▶ [Problem details]:
Scan the entries that follow and give only the number of lines containing "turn".

[Collection entries]
+++
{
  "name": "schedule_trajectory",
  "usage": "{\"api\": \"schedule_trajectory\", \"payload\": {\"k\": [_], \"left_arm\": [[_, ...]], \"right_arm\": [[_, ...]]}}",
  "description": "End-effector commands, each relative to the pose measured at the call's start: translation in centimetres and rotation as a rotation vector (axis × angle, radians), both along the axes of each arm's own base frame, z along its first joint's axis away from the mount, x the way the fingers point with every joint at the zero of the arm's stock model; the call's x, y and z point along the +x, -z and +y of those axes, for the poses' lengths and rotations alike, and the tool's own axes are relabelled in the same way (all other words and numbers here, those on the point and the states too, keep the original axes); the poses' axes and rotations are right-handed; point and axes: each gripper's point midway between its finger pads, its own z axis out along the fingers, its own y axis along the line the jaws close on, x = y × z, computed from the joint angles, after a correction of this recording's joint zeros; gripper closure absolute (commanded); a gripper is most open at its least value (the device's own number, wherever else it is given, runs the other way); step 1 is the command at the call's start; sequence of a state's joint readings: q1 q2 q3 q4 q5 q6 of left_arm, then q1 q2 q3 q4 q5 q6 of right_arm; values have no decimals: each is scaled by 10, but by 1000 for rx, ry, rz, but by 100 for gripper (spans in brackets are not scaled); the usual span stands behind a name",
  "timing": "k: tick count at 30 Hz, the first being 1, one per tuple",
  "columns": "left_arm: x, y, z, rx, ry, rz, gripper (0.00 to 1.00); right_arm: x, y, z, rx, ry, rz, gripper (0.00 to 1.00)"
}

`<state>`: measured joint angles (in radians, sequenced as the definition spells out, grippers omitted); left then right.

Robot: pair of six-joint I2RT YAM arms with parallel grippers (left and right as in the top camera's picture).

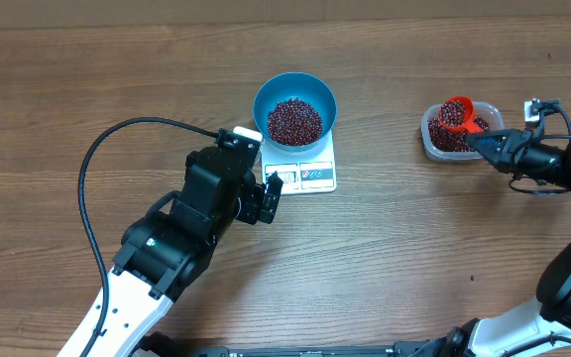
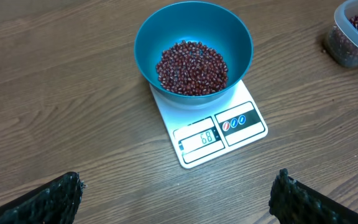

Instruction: Scoop item into bowl and weigh 150g on scale

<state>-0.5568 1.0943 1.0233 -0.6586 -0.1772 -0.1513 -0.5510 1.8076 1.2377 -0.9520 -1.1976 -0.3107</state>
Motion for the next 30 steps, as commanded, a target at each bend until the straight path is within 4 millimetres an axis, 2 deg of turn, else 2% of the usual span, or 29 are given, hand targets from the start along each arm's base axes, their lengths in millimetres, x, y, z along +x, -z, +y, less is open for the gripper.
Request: {"api": "schedule_trajectory", "payload": {"k": [1, 5, 15, 30], "left_arm": [[1, 2, 0, 9, -6, 1, 0], [1, 2, 0, 9, -6, 1, 1], [1, 2, 0, 9, -6, 1, 1], [1, 4, 0, 13, -6, 7, 1]], "right_arm": [[-1, -18, 14, 119, -29, -48, 96], [0, -24, 33, 154, -78, -61, 96], [1, -30, 98, 167, -262, -99, 96], [14, -41, 174, 177, -434, -128, 96]]}}
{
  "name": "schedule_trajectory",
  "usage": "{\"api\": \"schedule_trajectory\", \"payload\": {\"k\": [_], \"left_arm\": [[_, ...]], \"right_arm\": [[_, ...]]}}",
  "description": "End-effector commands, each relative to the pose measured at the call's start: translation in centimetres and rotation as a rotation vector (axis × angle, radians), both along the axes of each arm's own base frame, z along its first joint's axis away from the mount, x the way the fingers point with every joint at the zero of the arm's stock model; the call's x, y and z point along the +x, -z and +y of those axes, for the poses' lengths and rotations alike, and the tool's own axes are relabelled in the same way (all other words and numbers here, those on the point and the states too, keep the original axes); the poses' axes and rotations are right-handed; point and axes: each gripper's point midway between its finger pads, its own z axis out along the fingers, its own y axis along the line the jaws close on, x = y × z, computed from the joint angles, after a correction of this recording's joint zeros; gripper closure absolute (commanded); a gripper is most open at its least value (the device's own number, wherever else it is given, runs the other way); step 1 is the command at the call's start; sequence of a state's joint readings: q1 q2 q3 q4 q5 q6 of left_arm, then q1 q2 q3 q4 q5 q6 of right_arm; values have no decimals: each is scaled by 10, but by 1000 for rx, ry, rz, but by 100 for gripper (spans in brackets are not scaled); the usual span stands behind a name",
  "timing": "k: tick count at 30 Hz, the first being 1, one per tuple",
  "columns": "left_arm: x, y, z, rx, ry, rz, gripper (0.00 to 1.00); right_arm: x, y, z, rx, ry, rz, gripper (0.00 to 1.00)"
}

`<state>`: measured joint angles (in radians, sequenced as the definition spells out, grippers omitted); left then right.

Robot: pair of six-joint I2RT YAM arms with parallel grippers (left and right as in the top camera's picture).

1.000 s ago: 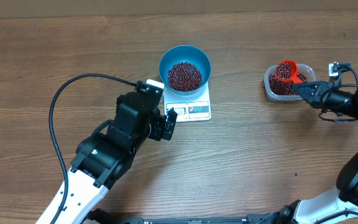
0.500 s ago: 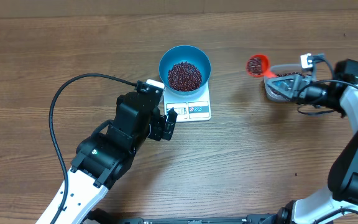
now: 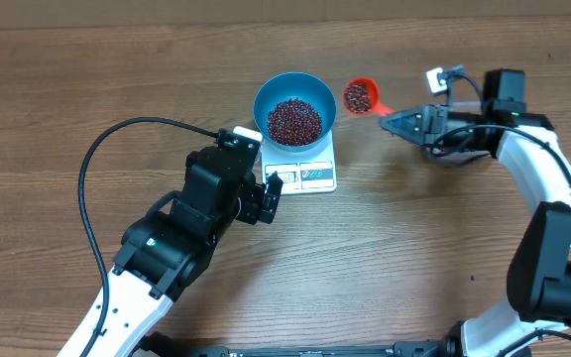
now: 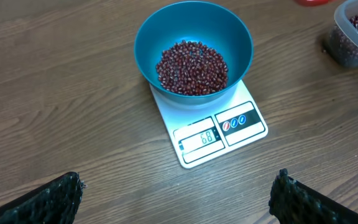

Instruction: Scoop item into bowl and weigh 150g on scale

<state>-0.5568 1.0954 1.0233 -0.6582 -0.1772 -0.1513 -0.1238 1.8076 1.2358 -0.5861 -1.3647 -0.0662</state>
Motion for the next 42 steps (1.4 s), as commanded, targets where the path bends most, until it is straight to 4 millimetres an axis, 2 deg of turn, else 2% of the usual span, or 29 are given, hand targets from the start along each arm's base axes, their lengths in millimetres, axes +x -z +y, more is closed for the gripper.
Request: {"api": "schedule_trajectory", "payload": {"k": [1, 8, 14, 21, 31, 42], "left_arm": [[1, 4, 0, 12, -6, 6, 1], [1, 4, 0, 13, -6, 7, 0], [1, 4, 0, 13, -6, 7, 1], [1, 4, 0, 14, -6, 9, 0], [0, 4, 0, 14, -6, 9, 1], [0, 4, 0, 14, -6, 9, 0]], "right_arm": [[-2, -5, 19, 36, -41, 50, 96], [13, 0, 48, -39, -22, 51, 96], [19, 2, 69, -89, -21, -16, 96], [28, 14, 87, -190, 28, -57, 96], [38, 25, 86, -272, 87, -84, 96], [38, 25, 86, -344, 4, -349, 96]]}}
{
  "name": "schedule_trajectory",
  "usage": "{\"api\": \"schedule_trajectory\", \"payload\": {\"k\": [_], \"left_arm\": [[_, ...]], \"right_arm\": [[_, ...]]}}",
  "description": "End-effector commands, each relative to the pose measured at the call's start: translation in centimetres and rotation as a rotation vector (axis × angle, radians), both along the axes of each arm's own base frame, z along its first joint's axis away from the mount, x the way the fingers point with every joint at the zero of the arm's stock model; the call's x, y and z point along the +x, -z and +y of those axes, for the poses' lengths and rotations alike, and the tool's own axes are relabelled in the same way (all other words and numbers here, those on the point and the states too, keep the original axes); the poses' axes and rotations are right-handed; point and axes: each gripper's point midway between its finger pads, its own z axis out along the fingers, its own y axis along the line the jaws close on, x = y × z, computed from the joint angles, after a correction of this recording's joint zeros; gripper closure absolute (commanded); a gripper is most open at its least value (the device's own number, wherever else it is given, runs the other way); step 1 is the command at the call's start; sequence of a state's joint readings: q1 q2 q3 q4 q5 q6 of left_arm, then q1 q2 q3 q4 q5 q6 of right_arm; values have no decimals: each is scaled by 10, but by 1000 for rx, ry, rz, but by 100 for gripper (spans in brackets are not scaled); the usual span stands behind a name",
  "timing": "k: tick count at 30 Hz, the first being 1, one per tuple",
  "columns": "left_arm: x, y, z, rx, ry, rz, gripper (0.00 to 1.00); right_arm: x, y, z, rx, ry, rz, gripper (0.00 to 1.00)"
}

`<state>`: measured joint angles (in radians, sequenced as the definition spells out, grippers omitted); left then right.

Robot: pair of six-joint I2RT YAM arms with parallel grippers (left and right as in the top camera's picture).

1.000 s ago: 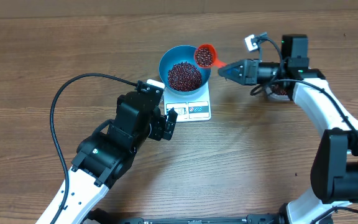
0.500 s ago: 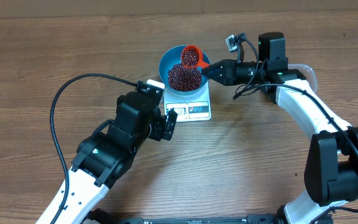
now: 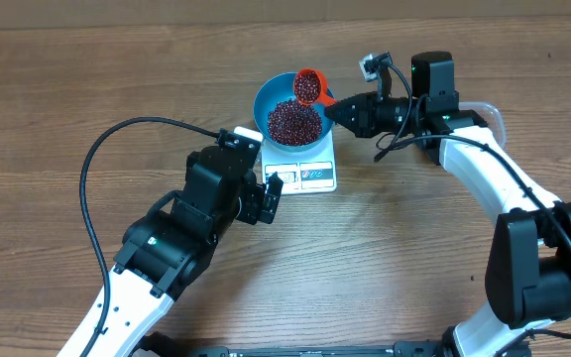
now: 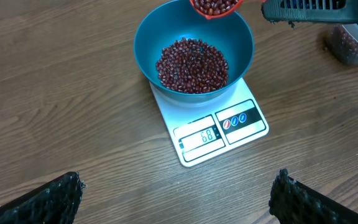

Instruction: Scoop item into bowl and weigh 150g on scale

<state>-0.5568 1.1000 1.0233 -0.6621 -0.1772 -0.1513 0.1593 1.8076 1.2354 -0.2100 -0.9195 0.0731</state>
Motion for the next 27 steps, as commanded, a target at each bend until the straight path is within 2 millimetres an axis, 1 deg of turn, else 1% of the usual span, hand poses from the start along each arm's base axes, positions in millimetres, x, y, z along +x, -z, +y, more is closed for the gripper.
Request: {"api": "schedule_trajectory", "payload": {"k": [1, 6, 13, 18, 27], "left_arm": [[1, 2, 0, 10, -6, 2, 0], [1, 2, 0, 10, -6, 2, 1], [1, 2, 0, 10, -6, 2, 0], [1, 2, 0, 10, -6, 2, 0], [1, 2, 0, 10, -6, 2, 1]], "right_arm": [[0, 3, 0, -46, -54, -121, 96], [1, 5, -2, -98, -93, -223, 96], [15, 17, -14, -207, -26, -257, 96], [12, 21, -15, -249, -75, -321, 96], [12, 21, -15, -269, -95, -360, 96]]}}
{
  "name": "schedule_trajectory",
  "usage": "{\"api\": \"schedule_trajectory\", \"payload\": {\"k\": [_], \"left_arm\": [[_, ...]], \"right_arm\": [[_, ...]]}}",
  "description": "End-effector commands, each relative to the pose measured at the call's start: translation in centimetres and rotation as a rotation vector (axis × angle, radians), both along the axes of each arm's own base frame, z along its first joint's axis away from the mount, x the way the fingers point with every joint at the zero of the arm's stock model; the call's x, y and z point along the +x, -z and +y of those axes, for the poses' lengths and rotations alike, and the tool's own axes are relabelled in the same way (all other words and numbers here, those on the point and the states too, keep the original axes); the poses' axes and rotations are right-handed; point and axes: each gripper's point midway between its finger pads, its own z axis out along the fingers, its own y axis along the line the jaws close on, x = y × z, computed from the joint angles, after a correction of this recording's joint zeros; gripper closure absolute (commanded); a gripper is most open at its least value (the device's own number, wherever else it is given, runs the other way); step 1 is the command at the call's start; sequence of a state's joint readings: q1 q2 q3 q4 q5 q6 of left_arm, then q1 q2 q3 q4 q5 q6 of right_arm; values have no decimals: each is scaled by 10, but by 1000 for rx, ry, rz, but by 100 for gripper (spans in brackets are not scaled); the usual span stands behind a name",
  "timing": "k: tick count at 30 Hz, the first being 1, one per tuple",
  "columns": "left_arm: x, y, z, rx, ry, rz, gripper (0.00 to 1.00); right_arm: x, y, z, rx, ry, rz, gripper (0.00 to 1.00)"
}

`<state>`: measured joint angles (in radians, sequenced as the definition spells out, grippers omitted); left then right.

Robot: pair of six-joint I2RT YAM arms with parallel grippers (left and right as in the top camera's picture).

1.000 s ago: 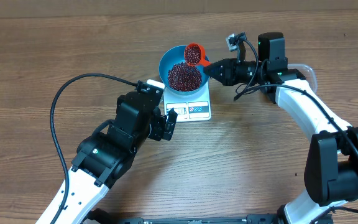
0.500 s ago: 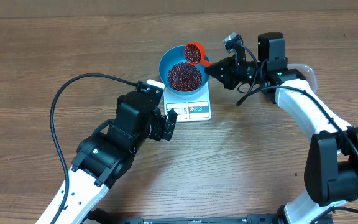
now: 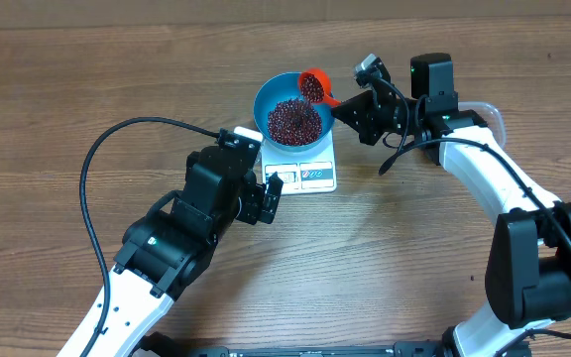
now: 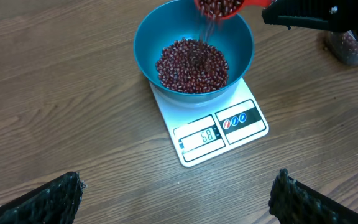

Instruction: Scoop item into bowl and weigh 150g on scale

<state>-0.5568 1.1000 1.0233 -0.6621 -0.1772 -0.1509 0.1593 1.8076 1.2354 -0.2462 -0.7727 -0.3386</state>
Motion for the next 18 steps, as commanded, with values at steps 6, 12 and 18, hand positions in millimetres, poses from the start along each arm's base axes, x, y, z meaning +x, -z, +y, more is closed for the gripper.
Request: {"api": "schedule_trajectory", "payload": {"k": [6, 12, 18], "left_arm": [[1, 2, 0, 9, -6, 2, 0], [1, 2, 0, 9, -6, 2, 1], [1, 2, 0, 9, -6, 2, 0]], "right_arm": [[0, 3, 0, -46, -48, -80, 96], [-2, 6, -1, -81, -91, -130, 96], [-5, 9, -2, -118, -124, -167, 96]]}}
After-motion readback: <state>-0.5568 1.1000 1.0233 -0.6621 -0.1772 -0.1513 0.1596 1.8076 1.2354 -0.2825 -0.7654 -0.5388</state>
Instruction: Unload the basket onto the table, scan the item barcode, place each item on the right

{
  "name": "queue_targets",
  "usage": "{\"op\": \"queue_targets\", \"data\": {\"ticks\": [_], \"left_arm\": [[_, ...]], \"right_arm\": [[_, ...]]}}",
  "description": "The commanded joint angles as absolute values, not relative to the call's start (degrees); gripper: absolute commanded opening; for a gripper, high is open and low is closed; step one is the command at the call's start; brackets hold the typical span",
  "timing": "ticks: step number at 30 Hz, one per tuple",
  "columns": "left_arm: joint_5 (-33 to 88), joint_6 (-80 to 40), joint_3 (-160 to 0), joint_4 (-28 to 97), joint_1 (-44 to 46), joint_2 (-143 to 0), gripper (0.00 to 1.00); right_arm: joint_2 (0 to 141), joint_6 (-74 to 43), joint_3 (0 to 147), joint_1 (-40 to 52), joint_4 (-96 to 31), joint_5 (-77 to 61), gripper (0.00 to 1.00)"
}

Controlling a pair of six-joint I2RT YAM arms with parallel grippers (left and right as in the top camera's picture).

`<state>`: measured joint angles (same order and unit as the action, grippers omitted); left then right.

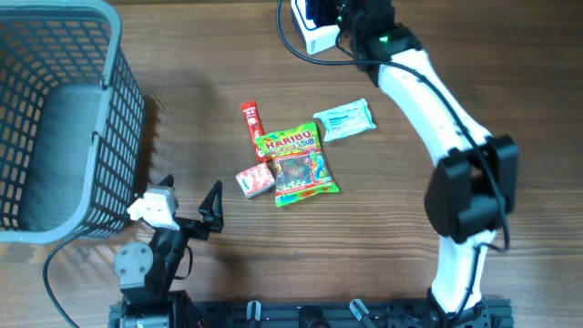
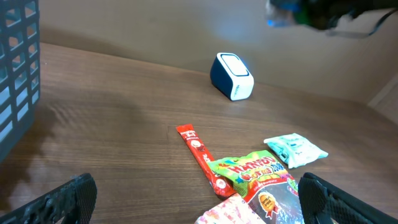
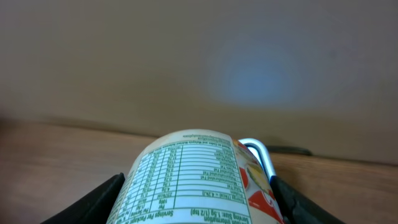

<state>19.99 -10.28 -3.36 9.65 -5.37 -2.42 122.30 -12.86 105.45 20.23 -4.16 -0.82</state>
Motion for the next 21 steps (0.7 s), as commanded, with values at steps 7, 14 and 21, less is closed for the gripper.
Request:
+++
▶ [Exercise answer]:
3